Once the line with "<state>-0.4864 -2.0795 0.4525" is found in the data, output it and each following line exactly, up to and including the line with "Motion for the", and nothing before or after.

▶ _Input data_

━━━━━━━━

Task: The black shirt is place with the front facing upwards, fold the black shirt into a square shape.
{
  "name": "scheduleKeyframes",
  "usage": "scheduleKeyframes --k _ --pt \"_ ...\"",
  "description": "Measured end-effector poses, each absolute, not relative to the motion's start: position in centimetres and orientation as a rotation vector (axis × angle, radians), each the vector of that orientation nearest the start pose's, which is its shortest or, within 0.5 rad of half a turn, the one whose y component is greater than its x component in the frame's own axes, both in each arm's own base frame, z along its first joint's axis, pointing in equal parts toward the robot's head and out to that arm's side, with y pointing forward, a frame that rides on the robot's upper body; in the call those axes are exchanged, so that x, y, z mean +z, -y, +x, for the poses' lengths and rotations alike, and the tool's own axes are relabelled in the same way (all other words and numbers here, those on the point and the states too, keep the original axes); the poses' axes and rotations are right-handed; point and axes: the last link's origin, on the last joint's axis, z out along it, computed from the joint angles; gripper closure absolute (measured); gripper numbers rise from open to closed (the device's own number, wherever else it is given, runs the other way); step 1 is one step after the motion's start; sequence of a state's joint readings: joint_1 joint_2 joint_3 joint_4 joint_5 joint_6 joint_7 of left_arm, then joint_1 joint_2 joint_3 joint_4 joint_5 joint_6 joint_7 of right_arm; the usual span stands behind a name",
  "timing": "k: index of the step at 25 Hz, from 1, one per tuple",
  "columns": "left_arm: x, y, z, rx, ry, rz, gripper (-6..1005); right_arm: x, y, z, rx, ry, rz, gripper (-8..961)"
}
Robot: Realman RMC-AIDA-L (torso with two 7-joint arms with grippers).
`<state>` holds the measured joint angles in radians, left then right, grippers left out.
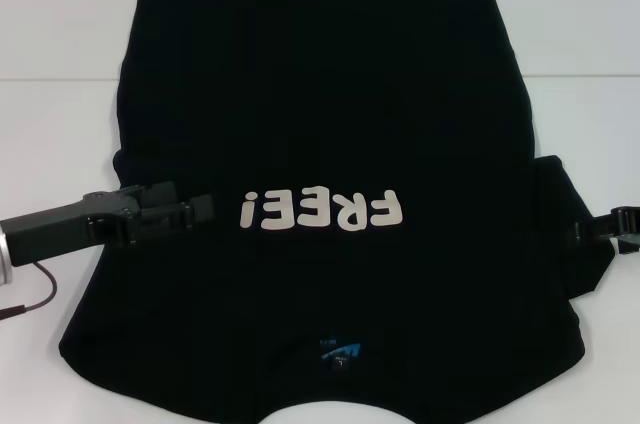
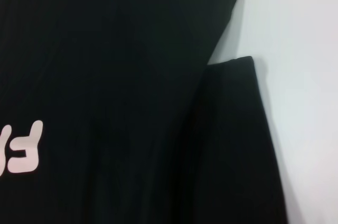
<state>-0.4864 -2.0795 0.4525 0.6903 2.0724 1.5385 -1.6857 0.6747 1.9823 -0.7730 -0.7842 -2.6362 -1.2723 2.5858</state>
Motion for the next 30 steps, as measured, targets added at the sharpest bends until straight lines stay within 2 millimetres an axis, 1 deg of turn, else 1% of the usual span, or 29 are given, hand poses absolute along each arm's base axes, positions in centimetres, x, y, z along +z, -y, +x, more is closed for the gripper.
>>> scheduleKeyframes --k 5,11,18,23,30 --pt "3.0 -32.7 -29.7 -0.809 1.135 -2.407 80 4.3 -39.1 30.4 -0.064 -1.658 -2.046 40" --pt "3.0 -32.7 -29.8 -0.81 1.137 -2.404 80 3.9 -39.1 30.3 -0.063 -1.663 -2.056 40" --pt "3.0 -32.7 -29.7 -0.811 1.136 -2.404 80 3.4 -39.0 29.3 -0.008 -1.669 -2.105 42" --pt "3.0 -32.7 -29.7 -0.81 1.136 -2.405 80 3.4 -39.1 29.1 0.007 -1.671 -2.113 44" --pt "3.0 -32.9 -29.6 -0.812 1.132 -2.406 80 3.8 -39.0 29.6 0.011 -1.698 -2.084 47"
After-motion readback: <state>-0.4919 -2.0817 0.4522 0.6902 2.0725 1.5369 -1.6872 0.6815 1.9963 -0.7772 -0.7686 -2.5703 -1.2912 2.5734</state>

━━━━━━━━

▶ _Written solution_
<state>-0.4864 -2.0795 0.4525 0.6903 2.0724 1.5385 -1.6857 0.6747 1.9823 -0.7730 -0.7842 -2.6362 -1.2723 2.5858</state>
Motion for the next 30 steps, as measured, targets added at the sharpest bends until straight lines stay within 2 millimetres an axis, 1 deg of turn, else 1% of the usual span, or 29 are given, hand poses absolute along each arm's base axes, positions in centimetres, x, y, z along +z, -y, +x, more is closed for the gripper.

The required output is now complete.